- Problem requirements -
Copy the data below exactly, omitting any picture it contains.

Start of Supplied information

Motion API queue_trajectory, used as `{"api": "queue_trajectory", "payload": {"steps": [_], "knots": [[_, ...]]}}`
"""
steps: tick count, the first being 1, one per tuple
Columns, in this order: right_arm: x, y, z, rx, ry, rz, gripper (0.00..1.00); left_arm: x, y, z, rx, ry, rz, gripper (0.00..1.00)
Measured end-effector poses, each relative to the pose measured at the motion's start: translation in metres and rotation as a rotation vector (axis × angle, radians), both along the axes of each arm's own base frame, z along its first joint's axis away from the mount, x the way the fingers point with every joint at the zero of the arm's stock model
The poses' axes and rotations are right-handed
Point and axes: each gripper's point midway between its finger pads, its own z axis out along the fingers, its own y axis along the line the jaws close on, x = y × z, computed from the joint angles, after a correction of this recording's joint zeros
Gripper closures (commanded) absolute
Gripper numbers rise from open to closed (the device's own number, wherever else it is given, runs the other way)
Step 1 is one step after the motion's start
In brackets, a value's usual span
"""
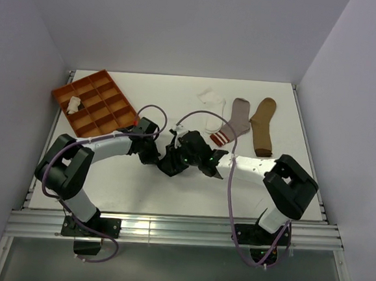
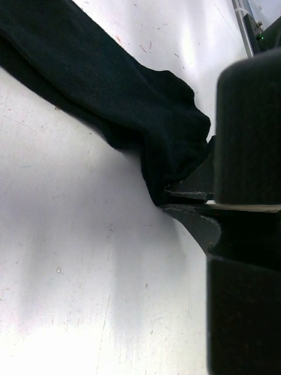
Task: Roll the socks
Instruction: Roll the sock at the center of the board.
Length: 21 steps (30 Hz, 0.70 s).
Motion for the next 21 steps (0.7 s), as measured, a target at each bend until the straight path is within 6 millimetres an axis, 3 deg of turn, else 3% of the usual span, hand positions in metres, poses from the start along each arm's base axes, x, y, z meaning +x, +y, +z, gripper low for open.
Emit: {"api": "queue_trajectory", "payload": {"steps": [8, 15, 21], "knots": [[-0.008, 0.011, -0.010, -0.091, -0.150, 0.058, 0.53, -0.002, 0.001, 0.000, 0.028, 0.016, -0.024, 1.00], [-0.013, 0.014, -0.031, -0.166, -0.186, 0.095, 0.54, -0.002, 0.001, 0.000, 0.030, 0.017, -0.032, 1.00], [-0.015, 0.016, -0.033, -0.192, -0.213, 0.113, 0.55, -0.002, 0.001, -0.001, 0.032, 0.019, -0.033, 1.00]]}}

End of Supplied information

- Answer section -
Motion API queue_trajectory, used as `{"api": "queue_trajectory", "payload": {"steps": [_], "knots": [[_, ...]]}}`
"""
steps: tick count, the first being 1, one per tuple
Columns, in this order: right_arm: x, y, z, rx, ry, rz, gripper (0.00..1.00); left_arm: x, y, z, rx, ry, rz, gripper (0.00..1.00)
Measured end-effector poses, each relative to the pose measured at the motion's start: translation in metres and rotation as a rotation vector (axis × angle, radians), both along the axes of each arm's own base frame, z along its first joint's axis away from the mount, x the way the fingers point with every joint at the zero of the arm's stock model
The poses' axes and rotations are right-handed
Point and axes: each gripper's point midway between its finger pads, its own z axis out along the fingers, its own y axis along the line the jaws close on, x = y × z, computed from the joint angles, after a correction of this recording's joint zeros
Gripper closures (commanded) absolute
Gripper numbers rise from open to closed (the device's own number, wherever else it is given, runs the other way)
Step 1 is one step after the motion's start
In brackets, a value's usual span
"""
Task: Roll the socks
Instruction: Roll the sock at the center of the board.
Length: 21 steps (30 Hz, 0.70 s).
Motion for the next 21 steps (0.7 s), as measured, a target at each bend until the straight path is within 6 millimetres an axis, 3 deg of turn, else 3% of the usual span, hand positions in metres, poses from the start along each arm's base axes, x, y, z meaning +x, +y, +z, gripper low for open.
Emit: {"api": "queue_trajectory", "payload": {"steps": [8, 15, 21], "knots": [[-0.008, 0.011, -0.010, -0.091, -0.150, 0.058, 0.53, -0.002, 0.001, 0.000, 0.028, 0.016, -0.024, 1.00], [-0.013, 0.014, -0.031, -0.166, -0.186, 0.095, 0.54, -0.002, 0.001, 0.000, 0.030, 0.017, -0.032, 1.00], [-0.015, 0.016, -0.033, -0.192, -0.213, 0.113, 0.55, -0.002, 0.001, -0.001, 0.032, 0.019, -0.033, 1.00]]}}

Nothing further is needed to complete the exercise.